Dr Administrator

Author's posts

Book review: An Introduction to Geographical Information Systems by Ian Heywood et al

HeywoodI’ve been doing quite a lot of work around Geographical Information Systems recently. So I thought I should get some background understanding to avoid repeating the mistakes of others. I turned to An Introduction to Geographic Information Systems by Ian Heywood, Sarah Cornelius and Steve Carver, now in its fourth edition.

This is an undergraduate text, the number of editions suggests it to be a good one. The first edition of Introduction was published in 1998 and this shows in the content, much of the material is rooted in that time with excursions into more recent matters. There is mention of CRT displays and Personal Data Assistants (PDA). This edition was published in 2011, obviously quite a lot of new material has been added since the first edition but it clearly forms the core of the book.

I quite deliberately chose a book that didn’t mention the latest shiny technologies I am currently working with (QGIS, Open Layers 3, spatial extensions in MariaDB) since that sort of stuff ages fast and the best, i.e. most up to date, information is on the web.

GIS allows you to store spatially related data with the ability to build maps using layers of different content and combine this spatial data with attributes stored in databases.
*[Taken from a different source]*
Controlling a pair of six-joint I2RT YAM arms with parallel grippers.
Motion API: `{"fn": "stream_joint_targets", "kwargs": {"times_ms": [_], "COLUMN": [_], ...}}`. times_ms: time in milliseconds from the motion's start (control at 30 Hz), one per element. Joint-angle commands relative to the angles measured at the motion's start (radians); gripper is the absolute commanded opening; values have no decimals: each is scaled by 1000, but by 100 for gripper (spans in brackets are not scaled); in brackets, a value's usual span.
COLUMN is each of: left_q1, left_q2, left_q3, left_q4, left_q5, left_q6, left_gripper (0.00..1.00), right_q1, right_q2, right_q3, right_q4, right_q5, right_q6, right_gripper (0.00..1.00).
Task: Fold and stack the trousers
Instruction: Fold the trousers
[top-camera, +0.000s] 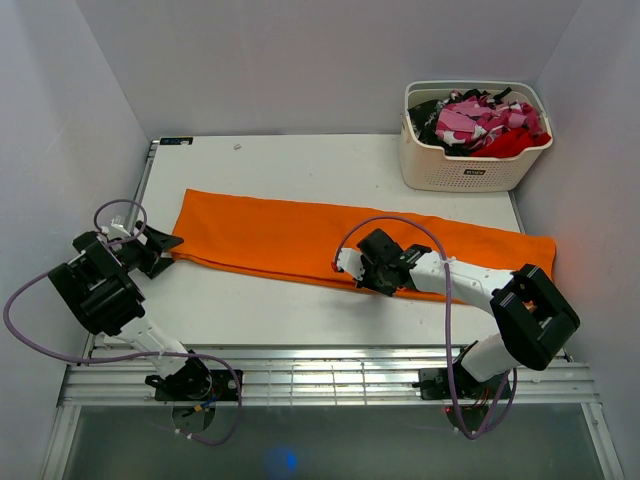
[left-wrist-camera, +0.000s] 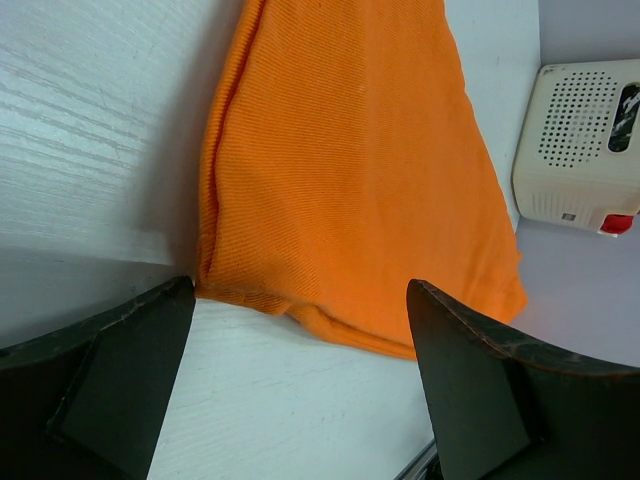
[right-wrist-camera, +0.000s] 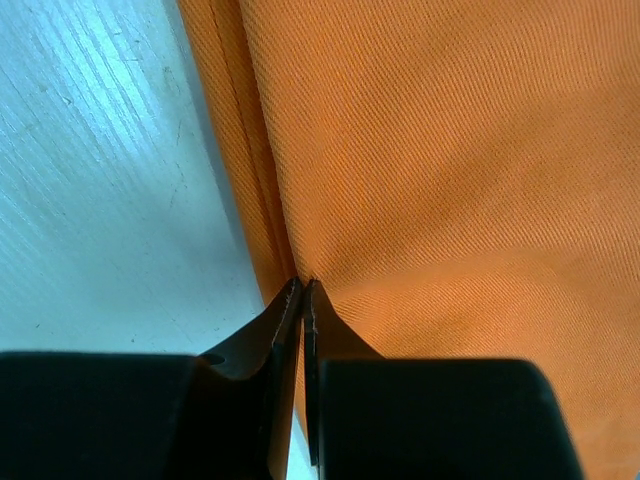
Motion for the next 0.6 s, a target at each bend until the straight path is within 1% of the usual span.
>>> {"fn": "stream_joint_targets", "kwargs": {"times_ms": [0,133,300,567], "left_q1": [0,3,3,3], "left_q2": [-75,-113,-154,-153], "left_q3": [-9,4,14,10], "left_q4": [-11,-67,-114,-117], "left_q5": [16,-12,8,22], "left_q6": [11,40,51,34], "left_gripper": [98,98,98,98], "right_q1": [2,2,2,4], "right_q2": [6,5,6,14], "right_q3": [26,26,26,37], "right_q4": [-48,-51,-52,-54], "right_q5": [8,8,5,0], "right_q6": [8,8,5,5], "right_gripper": [8,8,8,8]}}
Early users were governments both local and national and their agencies, who must manage large amounts of land. These were followed by utility companies who had geographically distributed infrastructure to manage. More recently retail companies have become interested in GIS as a way of optimising store location and marketing. The application of GIS is frequently in the area of “decision support”, along the lines of “where should I site my…?” Although, “how should I get around these locations?” is also a frequent question. And with GPS for route finding arguably all of us carry around a GIS, and they are certainly important to logistics companies.

From the later stages of the book we learn how Geographic Information Systems were born in the mid to late 1960s became of increasing academic interest through the 1970s, started to see wider uptake in the eighties and became a commodity in the nineties. With the advent of Google Maps and navigation apps on mobile phones GIS is now ubiquitous.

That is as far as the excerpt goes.